Inner City School Systems

The school system in America has long been an issue of discussion and debate amongst people everywhere. The discussions and debates often stem from evaluating the current educational system in order to determine if significant social issues, including increasing regional poverty and declining literacy rates in specific urban regions are related to economic differentiations in the educational system. Many policy analysts have considered the issue of educational funding allotments in order to determine a system that provides greater equity between socio-economically disadvantaged inner-city schools and wealthier suburban, middle class schools (Kozol 83). The foundation for the necessary funding changes have stemmed from the recognition that school funding differences relate directly to sociological issues, including the creation of a cycle of poverty and illiteracy in under funded urban settings.

One of the most significant issues raised in public education in recent years is the radical difference that exists in funding levels between wealthy and poor school districts (Zuckman 49). Many states have allotted educational funding related to tax revenues, and this has determined a higher level of educational spending in wealthy neighborhoods and a much lower level of spending for inner-city poor and rural poor communities (Zuckman 49). The differences in these educational settings have had a direct impact on the outcomes for students. Because a positive educational setting is a direct indicator of the capacity of a person to develop into a productive citizen, it has been determined that only with sufficient funding can public schools offer the educational process necessary to determine positive outcomes. Thus this policy analysis action report will explore the question: “What are the funding problems with the disadvantaged inner-city schools and what can be done to fix them?”
Funding for public schools in general, is shifting from the federal level, to the state, county and city level, resulting in a need to consider the process by which funds are directed and integrated into public education. The complications with this shift in funding are defined as: “A fundamental trade-off between equity and efficiency objectives in the provision of public education that underlies the political tensions inherent in altering school funding responsibilities” (Duncombe and Johnston 145).
Money can often determine political action in America, and politicians fight hard at both the local and national level for the increasingly scarce education dollars. Unfortunately, poverty seems to breed societal problems, and the children and public schools of these poor districts need this education funding in order to break this cycle of poverty and societal problems.
Often in poor areas, schools do not get as much money per student as in areas that are more affluent because funding is based on the area’s tax base. Simply put, because poor residents pay less in taxes because of their lower incomes, they get less in social services, including the social service that is public education. Socio-economically disadvantaged students and those who come from school districts of lower income status populations, struggle for financial equity in the education. A number of schools allocate additional education funding based on taxpayer dollars by regions, additional financial support often encourages the discrepancies between school programs in relatively poor neighborhoods, towns or cities when compared to their wealthier counterparts (Harrison 1997).

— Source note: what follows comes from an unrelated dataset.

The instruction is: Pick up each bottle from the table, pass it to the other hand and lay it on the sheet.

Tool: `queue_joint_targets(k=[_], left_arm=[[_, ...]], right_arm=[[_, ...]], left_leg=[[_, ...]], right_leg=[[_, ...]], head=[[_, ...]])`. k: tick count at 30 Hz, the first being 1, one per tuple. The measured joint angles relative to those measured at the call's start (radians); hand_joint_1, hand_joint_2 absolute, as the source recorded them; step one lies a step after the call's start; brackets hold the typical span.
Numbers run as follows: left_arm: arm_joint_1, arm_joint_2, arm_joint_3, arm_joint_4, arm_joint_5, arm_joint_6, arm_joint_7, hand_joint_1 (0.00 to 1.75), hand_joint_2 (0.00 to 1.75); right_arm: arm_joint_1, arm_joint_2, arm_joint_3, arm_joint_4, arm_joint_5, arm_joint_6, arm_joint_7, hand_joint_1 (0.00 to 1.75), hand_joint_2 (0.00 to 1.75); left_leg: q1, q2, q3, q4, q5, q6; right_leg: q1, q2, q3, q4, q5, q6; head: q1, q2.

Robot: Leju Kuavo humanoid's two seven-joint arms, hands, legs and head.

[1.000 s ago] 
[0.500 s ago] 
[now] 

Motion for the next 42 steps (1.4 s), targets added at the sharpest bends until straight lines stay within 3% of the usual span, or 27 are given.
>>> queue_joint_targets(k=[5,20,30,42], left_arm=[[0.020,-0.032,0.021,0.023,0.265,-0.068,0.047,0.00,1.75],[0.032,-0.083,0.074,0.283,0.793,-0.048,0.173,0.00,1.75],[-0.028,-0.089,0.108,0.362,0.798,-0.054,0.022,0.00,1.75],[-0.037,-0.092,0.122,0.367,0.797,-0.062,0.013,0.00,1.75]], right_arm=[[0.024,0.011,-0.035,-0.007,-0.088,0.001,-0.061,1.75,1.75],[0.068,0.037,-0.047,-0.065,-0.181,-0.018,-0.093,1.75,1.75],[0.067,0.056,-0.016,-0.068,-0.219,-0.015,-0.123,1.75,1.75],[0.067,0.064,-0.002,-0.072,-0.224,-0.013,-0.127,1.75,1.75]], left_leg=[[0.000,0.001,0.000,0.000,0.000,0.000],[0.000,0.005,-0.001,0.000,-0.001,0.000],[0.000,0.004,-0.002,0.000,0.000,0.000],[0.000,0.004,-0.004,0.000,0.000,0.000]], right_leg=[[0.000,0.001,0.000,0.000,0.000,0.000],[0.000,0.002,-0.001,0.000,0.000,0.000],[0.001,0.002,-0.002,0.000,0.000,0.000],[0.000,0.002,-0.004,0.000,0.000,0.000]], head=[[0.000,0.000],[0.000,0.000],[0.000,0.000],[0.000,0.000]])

Despite efforts to create equitable finance systems in many states, and enormous local tax efforts in many poor communities, funding gaps continue to be a serious problem. “In 41 of 50 states, poor districts receive less total funding than wealthy districts. (12) In 14 states, including Illinois, the minimum funding per student is less than half of the state average. (13) Localized equity initiatives clearly do impact funding disparities, but most states have been ambivalent (at best) towards finance reform” (Johnston 20). Many of those states that have implemented strategies designed to attain funding equity have done so under legal or political duress. Suburban voters, whose children tend to benefit from inequitable school finance, represent a majority of voters in this countrymore than urban and rural voters combined. Without overt political or legal pressure legislators will certainly continue to cater to their largest constituency.